И он целует в шею, впивается с легким укусом, вызывая табунок быстро
— Да-а-ашенька, нежная моя. Сейчас будет хорошо.
Тут я поняла, что вишу на волоске от изнасилования, причем в процессе даже буду рада, много раз вслух об этом сообщу, зато потом - почувствую себя глубоко несчастной.
И я закричала. Так внезапно и громко, что Дима закрыл ладонью рот. Скорее всего в страхе разбудить Киру.
Кусаю… Скорее по инерции, нежели серьезно его опасаясь. Он резко отнимает руку, и мы, тяжело дыша, отшатываемся друг от друга.
Я поднимаю халат, чтобы прикрыться и ловлю хмурый оценивающий взгляд. Точно такой, каким Можайский одарил меня в первую нашу встречу, в магазине.
Иногда, чтобы тебя увидели, нужно отказать.
Глава 13. Скажем Сирокко нет. Ну и всем остальным тоже
Я, конечно, не богиня секса, но и не на дереве себя нашла
«Цветок кактуса»
– Я считаю, что высшая форма безумства любви – женитьба, - вещал Ломов, картинно отставляя ногу в ботинках Бер-ти*.
По моей рекомендации друзья приобрели несколько готовых пар и заказали на пробу несколько вариантов по индивидуальному пошиву. Выполненные точно по ноге ботинки, сядут словно вторая кожа, невесомые и удобные.
– Ты уже сходил несколько раз… с ума, - мрачно заметил Можайский. После того, как ночью я выпроводила его за дверь, он ждал, что я передумала и сама подойду. Но никак не мог дождаться. Я была мила и… отстраненна. Все утро Дмитрий был пасмурнен, и, я бы сказала, отчасти зол.
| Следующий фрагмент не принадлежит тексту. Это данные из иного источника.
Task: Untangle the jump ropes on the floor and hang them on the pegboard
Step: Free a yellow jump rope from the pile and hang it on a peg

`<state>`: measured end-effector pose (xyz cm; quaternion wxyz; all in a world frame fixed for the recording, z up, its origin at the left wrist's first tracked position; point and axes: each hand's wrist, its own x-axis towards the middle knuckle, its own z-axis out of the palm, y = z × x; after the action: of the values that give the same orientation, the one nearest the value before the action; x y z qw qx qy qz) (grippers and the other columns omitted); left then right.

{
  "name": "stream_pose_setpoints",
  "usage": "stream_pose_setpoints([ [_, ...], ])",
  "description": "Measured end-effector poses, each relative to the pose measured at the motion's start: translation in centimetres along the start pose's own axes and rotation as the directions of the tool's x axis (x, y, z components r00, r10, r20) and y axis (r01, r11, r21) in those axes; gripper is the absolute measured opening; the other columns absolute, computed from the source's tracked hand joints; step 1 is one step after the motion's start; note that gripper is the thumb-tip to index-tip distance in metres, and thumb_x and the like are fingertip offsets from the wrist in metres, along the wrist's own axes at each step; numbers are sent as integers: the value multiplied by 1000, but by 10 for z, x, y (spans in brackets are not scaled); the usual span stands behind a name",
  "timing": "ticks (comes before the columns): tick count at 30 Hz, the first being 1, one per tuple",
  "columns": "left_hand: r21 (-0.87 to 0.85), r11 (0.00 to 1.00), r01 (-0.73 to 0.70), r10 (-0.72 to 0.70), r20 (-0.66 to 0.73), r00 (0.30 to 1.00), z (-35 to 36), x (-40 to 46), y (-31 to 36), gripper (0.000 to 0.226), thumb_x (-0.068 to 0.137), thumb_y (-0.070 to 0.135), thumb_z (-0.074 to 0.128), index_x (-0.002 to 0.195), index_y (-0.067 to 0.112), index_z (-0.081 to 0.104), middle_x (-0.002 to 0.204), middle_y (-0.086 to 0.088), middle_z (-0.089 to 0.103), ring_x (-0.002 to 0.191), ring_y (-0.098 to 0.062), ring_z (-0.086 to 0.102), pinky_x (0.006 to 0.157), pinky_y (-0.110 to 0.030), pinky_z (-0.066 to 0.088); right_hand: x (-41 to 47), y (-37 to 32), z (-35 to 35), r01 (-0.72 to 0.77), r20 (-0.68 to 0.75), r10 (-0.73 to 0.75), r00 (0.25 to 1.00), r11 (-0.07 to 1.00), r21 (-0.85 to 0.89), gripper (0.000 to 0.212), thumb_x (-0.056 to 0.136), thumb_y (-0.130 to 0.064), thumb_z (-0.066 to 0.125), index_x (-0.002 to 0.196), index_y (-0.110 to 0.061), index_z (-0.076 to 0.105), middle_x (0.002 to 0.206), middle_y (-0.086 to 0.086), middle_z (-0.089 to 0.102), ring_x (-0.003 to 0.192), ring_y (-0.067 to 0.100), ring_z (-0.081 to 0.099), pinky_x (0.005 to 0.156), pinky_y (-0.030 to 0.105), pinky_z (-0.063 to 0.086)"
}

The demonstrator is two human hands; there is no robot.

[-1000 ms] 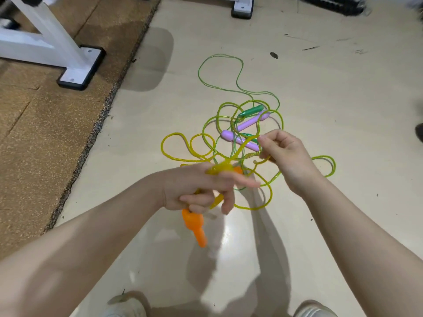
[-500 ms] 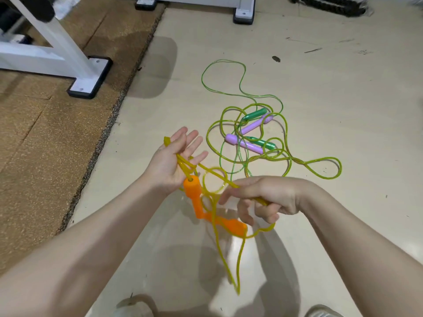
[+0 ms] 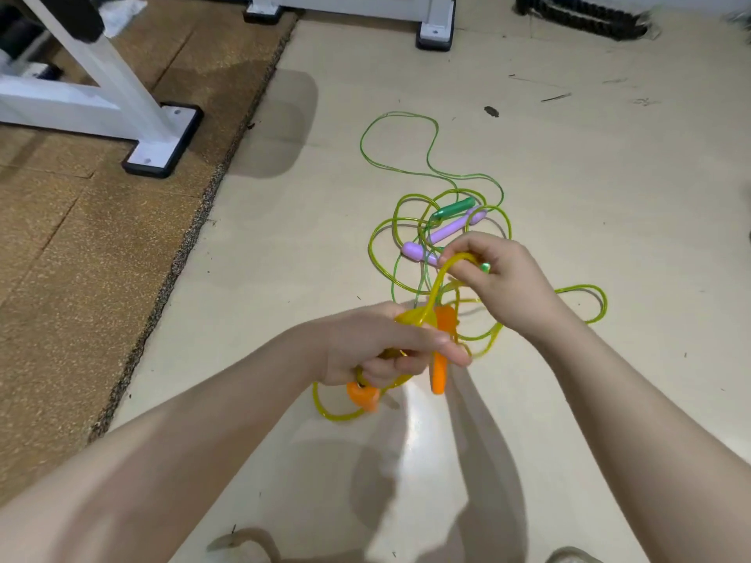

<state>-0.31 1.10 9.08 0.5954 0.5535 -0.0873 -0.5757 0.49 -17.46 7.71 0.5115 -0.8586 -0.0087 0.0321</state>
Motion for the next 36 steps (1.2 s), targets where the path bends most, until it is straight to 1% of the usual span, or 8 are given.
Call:
stream_pose_setpoints([
  [3,-221,967,-126,145,73,987,-1,-6,4,21,83,22,63,101,19,73,60,3,63,26,3,30,31,-11,20,-6,13,16,-182,76,173,982,972,146,17,93,-15,51,83,-17,65,74,11,63,68,9,56,71,30,45],
  [11,-526,728,-440,215,-435,874,-23,-5,-5,38,76,27,50,109,14,61,99,2,73,38,3,47,37,-5,39,-23,13,39,-445,645,343,683,895,-4,15,93,-17,53,107,-11,55,64,5,53,41,12,43,45,21,39],
  [17,-632,451,-630,221,-605,765,-37,5,-6,57,77,4,60,132,3,43,110,-12,67,73,-14,71,61,-21,57,-43,18,50,-316,779,317,541,935,-161,22,89,-3,49,107,-14,55,73,5,67,65,16,61,75,40,53],
  [21,-408,654,-638,134,-767,628,-45,16,-19,49,96,-5,38,142,9,32,142,-6,46,104,-18,62,90,-32,50,-38,6,55,-362,755,344,558,920,-151,48,93,-4,39,136,-23,33,71,0,60,46,15,44,52,26,45],
  [25,110,954,-280,271,-717,642,-40,15,-29,56,95,-5,39,145,20,30,142,11,42,115,-15,57,85,-18,49,-30,-16,42,-417,824,305,478,904,-92,46,93,-4,46,135,-23,40,67,4,59,39,13,26,39,18,35],
  [31,446,889,101,145,-486,862,-21,5,-24,36,98,40,38,110,15,61,89,2,69,48,-13,51,46,-21,42,-10,-16,10,-185,516,158,842,983,-1,8,82,-16,69,74,-18,70,59,6,49,58,17,43,56,29,38],
  [33,324,942,92,48,-400,915,-15,4,-20,51,98,48,22,92,18,63,51,3,58,34,-10,32,41,-18,34,-8,-6,11,-123,352,112,929,992,8,13,77,-19,74,67,-18,66,63,8,49,61,18,41,61,29,33],
  [36,44,999,-6,12,-132,991,-19,1,-22,67,82,71,27,104,21,67,49,0,52,27,-6,23,44,-22,32,-9,7,16,-102,177,103,979,995,-16,23,73,-27,76,66,-14,59,66,7,46,61,14,39,60,29,32],
])
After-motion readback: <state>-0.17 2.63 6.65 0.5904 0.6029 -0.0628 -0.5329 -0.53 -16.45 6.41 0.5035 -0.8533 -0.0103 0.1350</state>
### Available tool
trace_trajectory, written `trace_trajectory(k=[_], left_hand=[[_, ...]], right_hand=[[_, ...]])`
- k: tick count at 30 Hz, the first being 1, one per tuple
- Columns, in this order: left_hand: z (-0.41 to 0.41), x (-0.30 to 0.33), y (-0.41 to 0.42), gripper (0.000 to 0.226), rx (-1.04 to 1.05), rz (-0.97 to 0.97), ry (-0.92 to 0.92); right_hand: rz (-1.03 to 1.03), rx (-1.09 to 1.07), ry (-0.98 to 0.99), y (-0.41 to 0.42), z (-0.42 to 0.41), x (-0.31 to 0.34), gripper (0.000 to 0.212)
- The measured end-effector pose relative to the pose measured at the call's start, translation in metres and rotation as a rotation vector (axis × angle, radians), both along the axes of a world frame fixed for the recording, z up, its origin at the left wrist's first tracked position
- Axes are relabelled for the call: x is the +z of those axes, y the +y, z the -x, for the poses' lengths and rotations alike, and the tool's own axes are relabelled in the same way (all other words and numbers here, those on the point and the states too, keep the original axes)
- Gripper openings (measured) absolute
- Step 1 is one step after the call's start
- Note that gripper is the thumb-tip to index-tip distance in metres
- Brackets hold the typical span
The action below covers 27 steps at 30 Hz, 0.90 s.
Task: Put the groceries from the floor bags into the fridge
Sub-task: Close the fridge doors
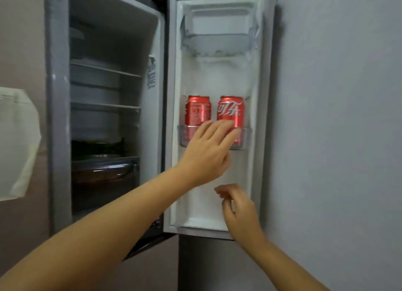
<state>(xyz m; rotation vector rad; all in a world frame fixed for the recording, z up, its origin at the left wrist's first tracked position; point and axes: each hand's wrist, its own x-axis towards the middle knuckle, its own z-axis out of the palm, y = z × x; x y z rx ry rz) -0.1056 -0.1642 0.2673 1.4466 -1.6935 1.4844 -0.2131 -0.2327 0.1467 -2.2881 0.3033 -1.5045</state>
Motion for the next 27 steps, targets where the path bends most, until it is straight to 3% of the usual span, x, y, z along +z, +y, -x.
trace_trajectory(k=[3,4,6,9,14,18,21,23,25,27], left_hand=[[0.025,0.015,-0.021,0.040,0.015,0.005,0.404],[0.026,0.017,-0.023,0.033,0.016,0.035,0.454],[0.026,0.018,-0.019,0.026,0.023,0.045,0.440],[0.026,0.025,-0.004,0.032,0.003,-0.011,0.514],[0.004,0.022,0.032,0.035,-0.051,0.051,0.585],[-0.029,0.020,0.083,0.042,-0.088,0.089,0.691],[-0.045,0.010,0.120,0.020,-0.061,0.145,0.790],[-0.046,-0.002,0.140,0.038,0.006,0.205,0.695],[-0.038,-0.011,0.154,0.055,0.090,0.217,0.424],[-0.032,-0.015,0.160,0.056,0.189,0.115,0.099]], right_hand=[[-0.032,-0.098,-0.028,-0.029,0.045,0.003,0.027],[-0.040,-0.129,-0.036,-0.036,0.057,0.003,0.025],[-0.037,-0.182,-0.039,-0.047,0.072,0.000,0.026],[-0.051,-0.204,-0.027,-0.050,0.080,-0.003,0.030],[-0.106,-0.157,-0.072,-0.037,0.074,-0.008,0.043],[-0.154,-0.031,-0.071,-0.014,0.064,-0.009,0.057],[-0.179,0.164,-0.028,0.018,0.042,-0.013,0.062],[-0.140,0.257,-0.004,0.044,0.022,-0.019,0.067],[-0.081,0.312,0.016,0.069,0.001,-0.023,0.071],[-0.044,0.374,0.025,0.089,-0.021,-0.025,0.077]])
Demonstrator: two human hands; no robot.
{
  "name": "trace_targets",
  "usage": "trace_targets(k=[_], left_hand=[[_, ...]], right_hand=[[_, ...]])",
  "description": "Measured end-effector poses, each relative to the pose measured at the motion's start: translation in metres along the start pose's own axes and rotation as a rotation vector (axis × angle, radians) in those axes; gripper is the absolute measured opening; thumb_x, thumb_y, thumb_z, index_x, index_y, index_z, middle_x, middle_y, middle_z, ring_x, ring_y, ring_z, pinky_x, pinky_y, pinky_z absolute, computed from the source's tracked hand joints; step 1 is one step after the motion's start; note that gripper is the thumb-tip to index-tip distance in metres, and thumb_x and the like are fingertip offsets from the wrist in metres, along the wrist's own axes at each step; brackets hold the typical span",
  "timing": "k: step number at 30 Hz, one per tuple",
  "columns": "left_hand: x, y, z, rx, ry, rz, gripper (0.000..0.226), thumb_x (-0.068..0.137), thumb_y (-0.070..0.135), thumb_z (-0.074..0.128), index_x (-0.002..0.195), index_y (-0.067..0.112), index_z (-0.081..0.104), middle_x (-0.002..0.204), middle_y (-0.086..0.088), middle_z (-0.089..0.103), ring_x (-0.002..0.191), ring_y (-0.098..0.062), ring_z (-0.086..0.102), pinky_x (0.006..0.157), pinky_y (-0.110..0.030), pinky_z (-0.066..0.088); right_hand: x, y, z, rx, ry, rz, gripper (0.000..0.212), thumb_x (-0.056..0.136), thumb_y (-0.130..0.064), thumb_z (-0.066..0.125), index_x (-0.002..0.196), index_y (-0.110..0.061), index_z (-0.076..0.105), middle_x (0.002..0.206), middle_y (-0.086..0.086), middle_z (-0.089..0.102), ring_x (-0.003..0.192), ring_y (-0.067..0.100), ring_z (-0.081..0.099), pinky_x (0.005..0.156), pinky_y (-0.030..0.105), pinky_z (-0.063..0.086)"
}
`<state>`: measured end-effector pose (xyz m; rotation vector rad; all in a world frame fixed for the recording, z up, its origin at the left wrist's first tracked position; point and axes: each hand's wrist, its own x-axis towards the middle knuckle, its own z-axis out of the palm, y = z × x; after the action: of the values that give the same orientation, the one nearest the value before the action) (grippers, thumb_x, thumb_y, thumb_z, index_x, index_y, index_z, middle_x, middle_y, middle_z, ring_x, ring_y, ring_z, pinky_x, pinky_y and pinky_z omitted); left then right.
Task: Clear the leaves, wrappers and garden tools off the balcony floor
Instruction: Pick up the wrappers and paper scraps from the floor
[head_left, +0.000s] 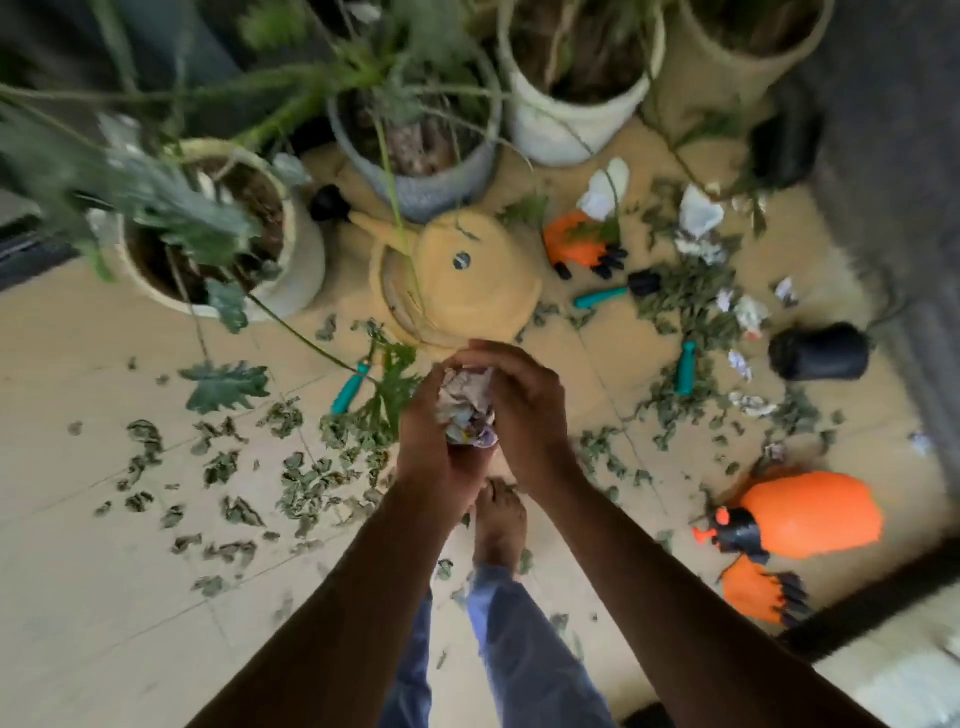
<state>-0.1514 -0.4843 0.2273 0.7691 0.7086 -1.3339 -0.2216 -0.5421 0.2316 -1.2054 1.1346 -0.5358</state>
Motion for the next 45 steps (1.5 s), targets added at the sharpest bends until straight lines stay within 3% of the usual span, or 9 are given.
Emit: trace_targets(k=[4, 8, 13, 18, 23, 29, 33, 38, 45], left_hand=[[-0.048, 0.039, 0.014, -0.284, 0.024, 0.248, 0.041, 0.086, 0.037, 0.062, 0.114, 0.009, 0.073, 0.107, -0.011, 0.074, 0.094, -0.028, 0.074, 0.078, -0.035, 0.060], [-0.095, 0.081, -0.003, -0.441, 0.088, 0.380, 0.052, 0.098, 0.044, 0.045, 0.129, 0.010, 0.068, 0.116, -0.012, 0.072, 0.099, -0.028, 0.073, 0.083, -0.034, 0.059], [-0.145, 0.132, -0.054, -0.634, 0.206, 0.586, 0.054, 0.084, 0.029, 0.056, 0.132, 0.007, 0.069, 0.120, -0.014, 0.074, 0.102, -0.029, 0.074, 0.087, -0.034, 0.059], [-0.189, 0.186, -0.127, -0.823, 0.299, 0.730, 0.040, 0.097, 0.026, 0.048, 0.123, 0.008, 0.073, 0.121, -0.015, 0.072, 0.110, -0.030, 0.070, 0.102, -0.037, 0.052], [-0.253, 0.250, -0.196, -0.835, 0.373, 0.883, 0.040, 0.083, 0.024, 0.057, 0.115, 0.008, 0.075, 0.110, -0.015, 0.075, 0.097, -0.029, 0.073, 0.086, -0.036, 0.057], [-0.322, 0.316, -0.271, -0.834, 0.471, 0.962, 0.034, 0.103, 0.013, 0.044, 0.111, 0.008, 0.077, 0.108, -0.014, 0.076, 0.098, -0.027, 0.073, 0.077, -0.029, 0.059], [-0.356, 0.368, -0.315, -0.933, 0.445, 0.956, 0.034, 0.103, 0.014, 0.048, 0.127, 0.001, 0.068, 0.128, -0.023, 0.069, 0.119, -0.039, 0.065, 0.098, -0.038, 0.055], [-0.371, 0.435, -0.363, -1.019, 0.468, 1.007, 0.039, 0.098, 0.015, 0.049, 0.128, 0.001, 0.068, 0.127, -0.026, 0.068, 0.122, -0.044, 0.063, 0.112, -0.050, 0.047], [-0.379, 0.534, -0.419, -1.103, 0.450, 1.011, 0.044, 0.103, 0.030, 0.043, 0.128, 0.005, 0.070, 0.126, -0.024, 0.069, 0.123, -0.044, 0.063, 0.112, -0.053, 0.046]], right_hand=[[-0.010, -0.048, 0.044, 0.099, -0.243, -0.023, 0.042, 0.081, -0.011, 0.045, 0.105, 0.005, 0.075, 0.125, 0.013, 0.070, 0.120, 0.024, 0.066, 0.103, 0.040, 0.053], [-0.031, -0.067, 0.112, 0.077, -0.365, 0.006, 0.032, 0.087, -0.013, 0.053, 0.106, -0.005, 0.078, 0.128, 0.001, 0.070, 0.121, 0.018, 0.065, 0.101, 0.037, 0.054], [-0.071, -0.060, 0.208, 0.048, -0.460, 0.120, 0.031, 0.084, -0.018, 0.059, 0.108, -0.014, 0.078, 0.114, 0.005, 0.076, 0.110, 0.024, 0.070, 0.093, 0.042, 0.057], [-0.131, -0.048, 0.303, 0.033, -0.596, 0.214, 0.024, 0.079, -0.019, 0.063, 0.095, -0.019, 0.081, 0.105, 0.008, 0.078, 0.104, 0.028, 0.072, 0.085, 0.036, 0.058], [-0.195, -0.045, 0.402, 0.086, -0.660, 0.352, 0.022, 0.077, -0.017, 0.065, 0.093, -0.005, 0.074, 0.097, 0.019, 0.074, 0.092, 0.031, 0.070, 0.086, 0.044, 0.056], [-0.264, -0.047, 0.510, -0.007, -0.749, 0.398, 0.018, 0.076, -0.016, 0.067, 0.089, -0.009, 0.077, 0.100, 0.021, 0.075, 0.093, 0.034, 0.073, 0.084, 0.041, 0.057], [-0.295, -0.045, 0.583, -0.042, -0.796, 0.438, 0.023, 0.088, -0.009, 0.060, 0.106, -0.006, 0.075, 0.113, 0.021, 0.074, 0.107, 0.038, 0.071, 0.095, 0.045, 0.057], [-0.309, -0.033, 0.668, -0.056, -0.805, 0.541, 0.033, 0.095, -0.013, 0.055, 0.120, 0.002, 0.069, 0.125, 0.029, 0.066, 0.119, 0.044, 0.064, 0.107, 0.053, 0.049], [-0.311, -0.021, 0.782, -0.055, -0.861, 0.547, 0.034, 0.091, -0.019, 0.057, 0.117, -0.002, 0.071, 0.117, 0.022, 0.072, 0.103, 0.031, 0.071, 0.082, 0.035, 0.058]])
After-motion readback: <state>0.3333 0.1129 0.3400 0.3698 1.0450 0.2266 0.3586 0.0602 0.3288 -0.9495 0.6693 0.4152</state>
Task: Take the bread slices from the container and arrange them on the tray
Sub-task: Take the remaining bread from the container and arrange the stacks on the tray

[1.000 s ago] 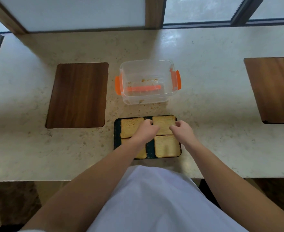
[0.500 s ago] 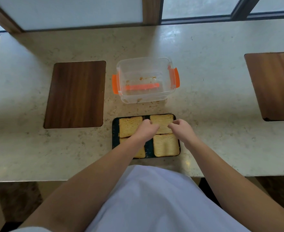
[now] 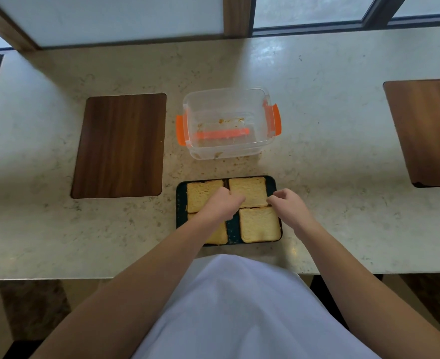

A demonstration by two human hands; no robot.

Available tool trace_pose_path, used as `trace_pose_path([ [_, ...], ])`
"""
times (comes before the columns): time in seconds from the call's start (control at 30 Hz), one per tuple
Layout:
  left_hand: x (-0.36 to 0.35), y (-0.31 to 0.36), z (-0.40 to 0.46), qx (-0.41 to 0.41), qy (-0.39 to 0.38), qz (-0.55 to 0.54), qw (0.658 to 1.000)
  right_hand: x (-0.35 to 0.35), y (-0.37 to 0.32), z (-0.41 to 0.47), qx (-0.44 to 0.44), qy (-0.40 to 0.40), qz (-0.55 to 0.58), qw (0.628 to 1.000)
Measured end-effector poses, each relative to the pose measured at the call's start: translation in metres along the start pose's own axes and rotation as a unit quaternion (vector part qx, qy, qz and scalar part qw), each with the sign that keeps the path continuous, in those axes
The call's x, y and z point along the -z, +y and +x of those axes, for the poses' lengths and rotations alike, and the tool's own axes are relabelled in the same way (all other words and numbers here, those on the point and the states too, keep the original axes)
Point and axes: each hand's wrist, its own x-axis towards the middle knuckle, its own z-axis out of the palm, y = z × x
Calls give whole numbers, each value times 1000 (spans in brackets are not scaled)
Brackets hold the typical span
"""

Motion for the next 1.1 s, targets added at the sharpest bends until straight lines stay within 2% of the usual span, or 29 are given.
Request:
trace_pose_path([
  [0.17, -14, -20, -14, 48, -56, -32, 997, 2, 25, -16, -8, -15, -65, 998],
  [0.6, -20, -21, -23, 111, -41, -53, 991, -9, 32, -23, -1, -30, -69, 997],
  [1.1, -8, -30, -16, 95, -34, -28, 994, -20, 23, -19, 12, -47, -97, 994],
])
– Ты же, Вовка, даже на свадьбе свидетельницу тискал, насколько я помню. Это тоже было помрачение рассудка?
– Пфф. – Ломов любовался на себя в зеркале. Сине-белый casual-комплект, который я ему собрала, подчеркнул вдохновенный имидж немного романтика, немного ловеласа и весомо так – успешного адвоката. – Значит не нашел еще ту, от которой глаз бы не смог отвести. Богиню!
– От Богинь вообще опасно глаза отводить, вспомни Геру. Сколько любовниц Зевса лично закопала, как он-то жив остался, загадка, - Гриша еще не одел то, что я ему вручила. Так и стоял со стопкой в руках, с интересом изучая то Можайского, то меня, старающуюся держаться подальше от Димы.
Мы находились в Галерее Лафайет, красивейшем торговом центре Парижа. Огромное отдельное здание с бутиками для мужчин оказалось очень удобно для быстрых покупок и комплексного шопинга. Пока друзья переодевались и болтали, я сновала от примерочной к соседним магазинчикам с пачками одежды в руках.
Передо мной никто не извинился. Не пытался мягко заговорить. Значит – не судьба. Я знаю, что такое больные отношения, когда один делает что хочет, а второй только подстраивается. Эта зараза отравляет всю жизнь. Ну уж - нет.